There was no difference in acute success between the 2 groups (Table 2). Total RF

application time was 784.2±243.3 sec in the MM and 427.4±322.4 s in the SM group.

Antiarrhythmic drug therapy was resumed after ablation in 8 (80%) of the MM group [4

amiodarone, 3 Sotalol and 1 dofetilide], and in 2 (14%) in the SM group [1 flecainide and 1

mexiletine]. Follow-up data were obtained in 9 of 14 SM patients and all MM patients.

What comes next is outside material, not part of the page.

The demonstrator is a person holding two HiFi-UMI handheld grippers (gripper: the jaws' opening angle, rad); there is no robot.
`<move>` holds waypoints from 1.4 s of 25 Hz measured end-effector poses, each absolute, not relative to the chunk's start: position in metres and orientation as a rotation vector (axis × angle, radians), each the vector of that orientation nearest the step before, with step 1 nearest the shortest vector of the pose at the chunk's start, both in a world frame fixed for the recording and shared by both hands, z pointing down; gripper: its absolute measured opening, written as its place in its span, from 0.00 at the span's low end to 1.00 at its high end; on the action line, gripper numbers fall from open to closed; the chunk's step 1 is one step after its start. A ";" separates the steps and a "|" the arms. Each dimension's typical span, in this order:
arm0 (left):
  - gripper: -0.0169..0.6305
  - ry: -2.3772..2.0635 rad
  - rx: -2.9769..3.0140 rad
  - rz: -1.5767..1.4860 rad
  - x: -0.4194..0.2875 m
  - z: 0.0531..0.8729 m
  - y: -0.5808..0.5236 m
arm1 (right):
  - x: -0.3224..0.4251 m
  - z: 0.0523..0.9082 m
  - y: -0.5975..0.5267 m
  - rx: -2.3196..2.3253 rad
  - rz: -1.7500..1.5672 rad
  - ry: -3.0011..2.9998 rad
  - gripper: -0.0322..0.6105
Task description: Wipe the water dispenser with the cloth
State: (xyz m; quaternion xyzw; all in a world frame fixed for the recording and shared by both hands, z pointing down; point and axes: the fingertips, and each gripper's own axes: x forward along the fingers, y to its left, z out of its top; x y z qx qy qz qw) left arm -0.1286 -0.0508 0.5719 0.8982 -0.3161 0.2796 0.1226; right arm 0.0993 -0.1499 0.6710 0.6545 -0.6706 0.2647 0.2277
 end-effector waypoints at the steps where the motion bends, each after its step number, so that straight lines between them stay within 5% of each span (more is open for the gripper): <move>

At a

median follow-up of 9.7 (3.0, 32.0) months [12.7 (2.6, 33.7) months in MM patients vs. 9.3 (1.7,

35.4) in SM patients; P=0.68], recurrence of any VT tended to be more frequent in the MM

group compared to the SM group (70% vs. 22%, P=0.07; Table 2).

Discussion

To our knowledge, this is the first study to define two groups of patients with periaortic sustained

VTs in the setting of normal ventricular function. One group has focal VT that is consistent

with idiopathic outflow tract VT. The second group has evidence of reentry in scar in the

periaortic region. Electrophysiological findings consistent with reentry in scar include: (1)

SMVTs induced by ventricular stimulation without isoproterenol or epinephrine infusion; (2)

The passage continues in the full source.